I mostly replied so I could say that same old tightwad was back at Binghamton and I told him no again and he had the audacity to say I don't turn my inventory over much. Well, yes, sparky, this stuff hasn't been out for sale anywhere since November 28th because the shows have all been cancelled. I sold several of the cars he wanted later in the day to other people. That show was like normal times again, my sales were the second highest since I started doing those Binghamton shows in 2013.
One of the other vendors was talking about having had a large shop, he's down in Elmira and from the sound of it he bought a pre-built shed and put it at the end of his driveway and that's the store. That's not a bad idea really, my sister just got one of those sheds and you can finish the inside how you want, the only disadvantage is no plumbing. For this guy, who sells mostly N scale, it's great.
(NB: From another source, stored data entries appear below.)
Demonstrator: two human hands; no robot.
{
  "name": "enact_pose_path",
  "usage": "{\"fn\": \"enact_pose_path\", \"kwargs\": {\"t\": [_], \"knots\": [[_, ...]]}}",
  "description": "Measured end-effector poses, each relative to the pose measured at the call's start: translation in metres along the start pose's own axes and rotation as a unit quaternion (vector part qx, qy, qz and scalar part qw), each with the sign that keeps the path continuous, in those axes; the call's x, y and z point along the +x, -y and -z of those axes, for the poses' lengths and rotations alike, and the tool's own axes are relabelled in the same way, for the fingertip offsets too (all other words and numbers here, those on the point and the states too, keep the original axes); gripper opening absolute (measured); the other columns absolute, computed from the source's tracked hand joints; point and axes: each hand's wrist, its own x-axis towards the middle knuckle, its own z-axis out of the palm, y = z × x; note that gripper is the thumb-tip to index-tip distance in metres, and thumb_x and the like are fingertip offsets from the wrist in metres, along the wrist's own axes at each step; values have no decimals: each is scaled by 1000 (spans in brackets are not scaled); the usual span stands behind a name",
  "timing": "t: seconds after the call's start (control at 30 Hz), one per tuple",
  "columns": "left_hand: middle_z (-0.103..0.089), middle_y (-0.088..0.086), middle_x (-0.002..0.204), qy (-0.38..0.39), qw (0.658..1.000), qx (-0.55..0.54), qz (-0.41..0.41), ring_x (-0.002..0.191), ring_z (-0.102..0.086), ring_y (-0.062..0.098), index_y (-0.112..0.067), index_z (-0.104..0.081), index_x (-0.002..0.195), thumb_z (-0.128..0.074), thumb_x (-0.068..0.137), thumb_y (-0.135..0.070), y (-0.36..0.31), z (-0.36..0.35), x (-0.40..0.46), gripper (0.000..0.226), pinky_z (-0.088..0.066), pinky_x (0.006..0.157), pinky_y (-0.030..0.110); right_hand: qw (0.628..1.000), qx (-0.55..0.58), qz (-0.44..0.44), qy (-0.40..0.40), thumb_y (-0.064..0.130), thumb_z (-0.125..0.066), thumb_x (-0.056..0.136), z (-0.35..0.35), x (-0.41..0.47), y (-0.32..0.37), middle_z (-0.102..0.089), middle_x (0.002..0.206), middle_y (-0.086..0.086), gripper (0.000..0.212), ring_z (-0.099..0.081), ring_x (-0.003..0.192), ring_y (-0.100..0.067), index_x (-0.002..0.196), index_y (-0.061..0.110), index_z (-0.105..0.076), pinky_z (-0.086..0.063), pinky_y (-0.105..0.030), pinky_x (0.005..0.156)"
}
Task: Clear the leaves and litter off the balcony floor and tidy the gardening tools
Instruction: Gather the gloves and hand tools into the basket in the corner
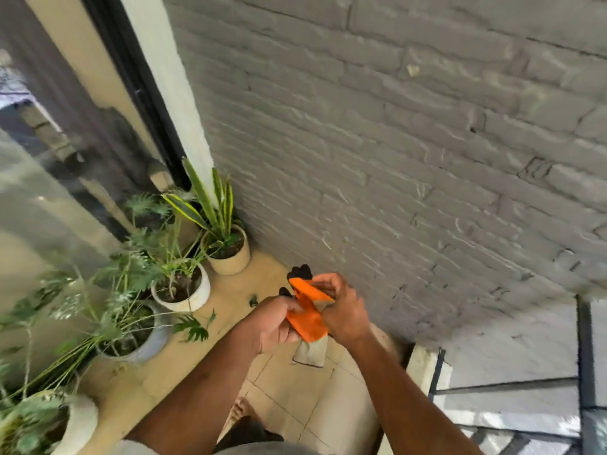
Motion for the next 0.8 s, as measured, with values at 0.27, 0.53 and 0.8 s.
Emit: {"fn": "enact_pose_path", "kwargs": {"t": [0.27,0.53,0.8], "knots": [[-72,18,95,-7,986,-151,-70,75,-72,33,-8,-74,107,-51,100,-27,-61,96,-22,31,-60,72,40,969,13,114,219,10,-70,83,-94,42,60,-43,157,22,89,-42,145,2,156,42,-32,-42,-28,116],[-73,26,125,-38,959,-237,-150,101,-72,36,0,-64,134,-50,102,-13,-110,187,-45,37,-62,83,44,958,202,95,182,56,-81,78,-133,106,124,-77,118,-15,83,-71,112,-25,147,20,-51,-53,-47,106],[-67,27,138,-96,908,-345,-218,136,-59,43,3,-54,145,-45,105,-12,-127,235,-70,44,-38,122,60,922,191,-163,293,37,-80,91,-171,161,180,-80,103,-3,31,-75,98,-22,114,18,-69,-58,-38,75]]}}
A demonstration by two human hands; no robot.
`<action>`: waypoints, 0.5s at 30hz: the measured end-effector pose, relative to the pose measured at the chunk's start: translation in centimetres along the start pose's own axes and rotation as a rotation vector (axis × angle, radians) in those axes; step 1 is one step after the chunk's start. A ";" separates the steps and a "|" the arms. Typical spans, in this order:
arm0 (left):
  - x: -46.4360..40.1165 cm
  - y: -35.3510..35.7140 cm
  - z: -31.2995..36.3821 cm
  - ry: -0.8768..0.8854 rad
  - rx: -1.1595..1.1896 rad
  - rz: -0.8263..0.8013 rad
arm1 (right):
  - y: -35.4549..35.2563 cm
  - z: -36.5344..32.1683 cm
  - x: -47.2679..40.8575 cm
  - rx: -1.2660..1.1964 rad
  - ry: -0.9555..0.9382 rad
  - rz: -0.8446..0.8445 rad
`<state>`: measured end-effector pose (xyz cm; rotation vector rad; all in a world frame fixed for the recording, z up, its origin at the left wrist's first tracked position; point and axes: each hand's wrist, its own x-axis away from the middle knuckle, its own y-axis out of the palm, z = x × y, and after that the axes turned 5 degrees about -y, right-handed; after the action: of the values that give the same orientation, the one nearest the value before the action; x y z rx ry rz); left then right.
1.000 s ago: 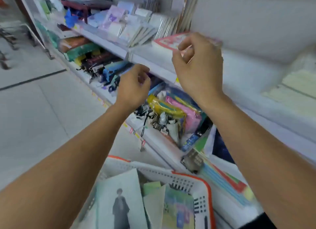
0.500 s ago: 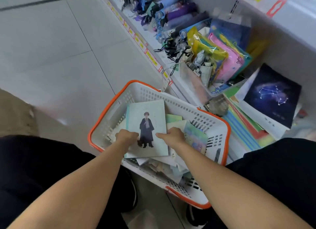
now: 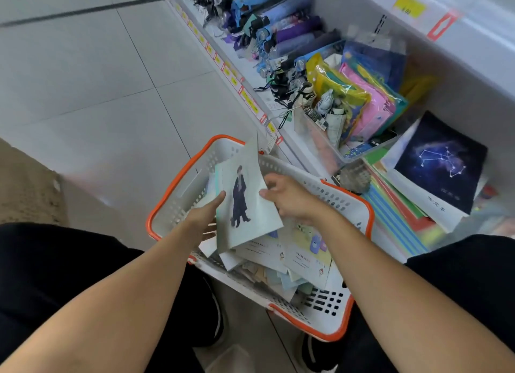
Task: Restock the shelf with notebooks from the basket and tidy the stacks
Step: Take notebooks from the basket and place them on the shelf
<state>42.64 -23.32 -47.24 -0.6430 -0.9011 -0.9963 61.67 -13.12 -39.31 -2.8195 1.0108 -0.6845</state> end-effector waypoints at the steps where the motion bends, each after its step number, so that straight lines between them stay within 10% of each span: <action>1: 1.1 0.2 0.6 0.033 0.087 -0.113 | -0.9 -1.7 0.6 0.033 -0.052 0.008; 6: 6.6 0.9 6.7 0.382 0.358 -0.428 | -6.0 -9.3 4.0 0.079 -0.251 0.196; 10: 12.0 1.9 15.5 0.682 0.264 -0.396 | -8.4 -13.1 6.5 -0.181 -0.262 0.123; 15: 18.7 6.7 27.0 0.906 0.077 -0.262 | -13.1 -18.4 6.7 -0.546 -0.435 0.420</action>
<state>44.33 -6.84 -18.10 0.0354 -0.2109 -1.3122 66.01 -5.52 -17.49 -2.7855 1.8134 0.2808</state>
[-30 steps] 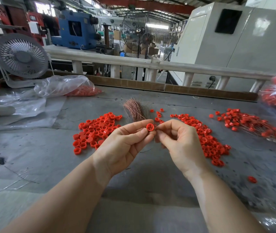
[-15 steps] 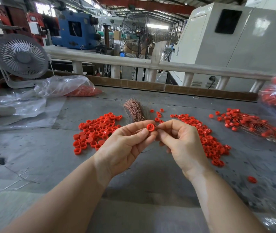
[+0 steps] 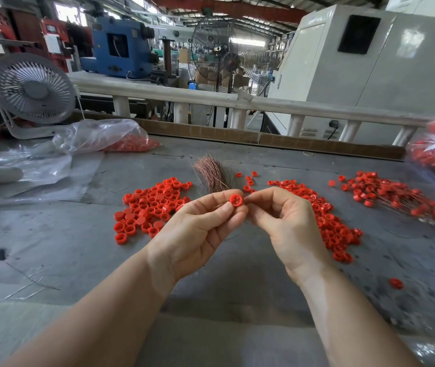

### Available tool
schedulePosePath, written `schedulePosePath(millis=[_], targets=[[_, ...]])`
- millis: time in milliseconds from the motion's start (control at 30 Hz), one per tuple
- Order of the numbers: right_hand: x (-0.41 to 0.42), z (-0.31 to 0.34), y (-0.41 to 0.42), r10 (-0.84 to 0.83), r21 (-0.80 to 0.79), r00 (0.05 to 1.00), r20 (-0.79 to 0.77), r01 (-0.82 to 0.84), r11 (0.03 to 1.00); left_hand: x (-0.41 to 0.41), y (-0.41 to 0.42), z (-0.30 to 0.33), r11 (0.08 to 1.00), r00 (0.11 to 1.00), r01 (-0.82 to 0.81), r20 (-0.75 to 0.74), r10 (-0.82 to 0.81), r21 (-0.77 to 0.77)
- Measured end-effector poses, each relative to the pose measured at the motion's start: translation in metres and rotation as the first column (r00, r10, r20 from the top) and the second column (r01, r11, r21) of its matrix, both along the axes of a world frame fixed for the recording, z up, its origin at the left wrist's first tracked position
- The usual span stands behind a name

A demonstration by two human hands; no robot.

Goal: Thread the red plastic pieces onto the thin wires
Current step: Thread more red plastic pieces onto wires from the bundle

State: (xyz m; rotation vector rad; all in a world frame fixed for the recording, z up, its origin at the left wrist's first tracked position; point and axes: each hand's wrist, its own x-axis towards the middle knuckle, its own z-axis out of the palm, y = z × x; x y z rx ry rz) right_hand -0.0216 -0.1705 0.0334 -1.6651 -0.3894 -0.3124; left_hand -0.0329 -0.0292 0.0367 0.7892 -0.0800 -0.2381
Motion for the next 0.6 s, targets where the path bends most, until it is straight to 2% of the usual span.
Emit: schedulePosePath(millis=[67, 167, 267, 467, 600], targets=[[-0.0005, 0.0008, 0.0000, -0.030, -0.039, 0.999, 0.045, 0.032, 0.999, 0.0002, 0.0001, 0.0000, 1.000, 1.000, -0.008, -0.001, 0.008, -0.001], [-0.0011, 0.0002, 0.0017, -0.128, -0.215, 0.967, 0.221, 0.177, 0.960, 0.0006, -0.0001, 0.0001, 1.000, 1.000, -0.015, -0.008, 0.015, -0.008], [-0.0002, -0.0016, 0.0018, -0.169, -0.271, 0.917, 0.361, 0.276, 0.922, 0.0007, -0.0003, 0.0000, 1.000, 1.000, -0.014, -0.013, 0.013, -0.016], [0.0014, -0.0050, 0.0031, -0.124, -0.311, 0.894, 0.430, 0.276, 0.910, 0.0010, 0.0011, -0.0002, 0.999, 0.999, -0.005, -0.038, 0.003, -0.053], [0.0002, -0.0031, 0.0034, -0.134, -0.288, 0.913, 0.384, 0.257, 0.923, 0.0006, 0.0014, -0.0003, 0.997, 0.999, -0.021, -0.046, 0.018, -0.080]])
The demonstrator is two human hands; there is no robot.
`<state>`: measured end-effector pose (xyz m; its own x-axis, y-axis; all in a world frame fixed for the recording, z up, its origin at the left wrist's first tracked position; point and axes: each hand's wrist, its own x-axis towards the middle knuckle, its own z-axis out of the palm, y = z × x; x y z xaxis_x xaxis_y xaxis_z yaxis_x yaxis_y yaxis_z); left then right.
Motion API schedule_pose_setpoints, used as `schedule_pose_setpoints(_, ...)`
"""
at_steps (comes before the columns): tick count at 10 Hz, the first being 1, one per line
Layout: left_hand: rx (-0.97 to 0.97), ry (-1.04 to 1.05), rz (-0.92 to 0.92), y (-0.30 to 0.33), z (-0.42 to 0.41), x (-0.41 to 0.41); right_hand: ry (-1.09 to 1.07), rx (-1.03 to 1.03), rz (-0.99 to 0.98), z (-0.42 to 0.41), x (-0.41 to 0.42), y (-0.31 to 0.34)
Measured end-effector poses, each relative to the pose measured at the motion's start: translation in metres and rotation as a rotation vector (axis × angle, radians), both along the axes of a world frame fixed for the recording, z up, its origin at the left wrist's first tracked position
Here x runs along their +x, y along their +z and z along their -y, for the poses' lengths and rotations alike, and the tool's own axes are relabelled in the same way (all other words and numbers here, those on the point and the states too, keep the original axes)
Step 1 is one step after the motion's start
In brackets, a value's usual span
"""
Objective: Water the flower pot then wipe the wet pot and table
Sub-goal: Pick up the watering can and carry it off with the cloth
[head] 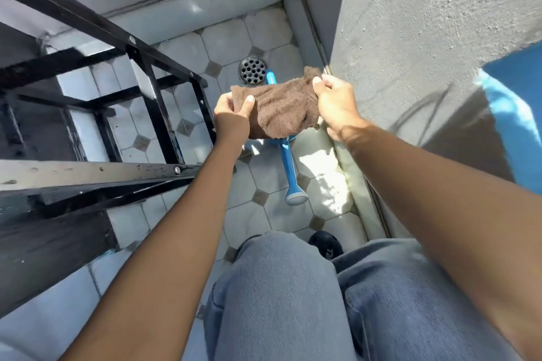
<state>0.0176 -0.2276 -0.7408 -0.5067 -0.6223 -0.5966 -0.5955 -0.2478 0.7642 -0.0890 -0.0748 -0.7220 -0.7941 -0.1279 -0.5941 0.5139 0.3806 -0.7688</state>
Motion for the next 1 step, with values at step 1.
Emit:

Atlas has a new Spring Arrivals catalog posted on their website and seems like the Amtrak ones are in it, but there's two versions of it - the one I got emailed has way more in it including U23B's while on the website itself it does not show those, or all the items in the emailed one. The U23B's are curious because while this is about when they *should* show up, the page with all the container shipping dates has nothing on them, no sign of anything on the water right now at all when I read through it.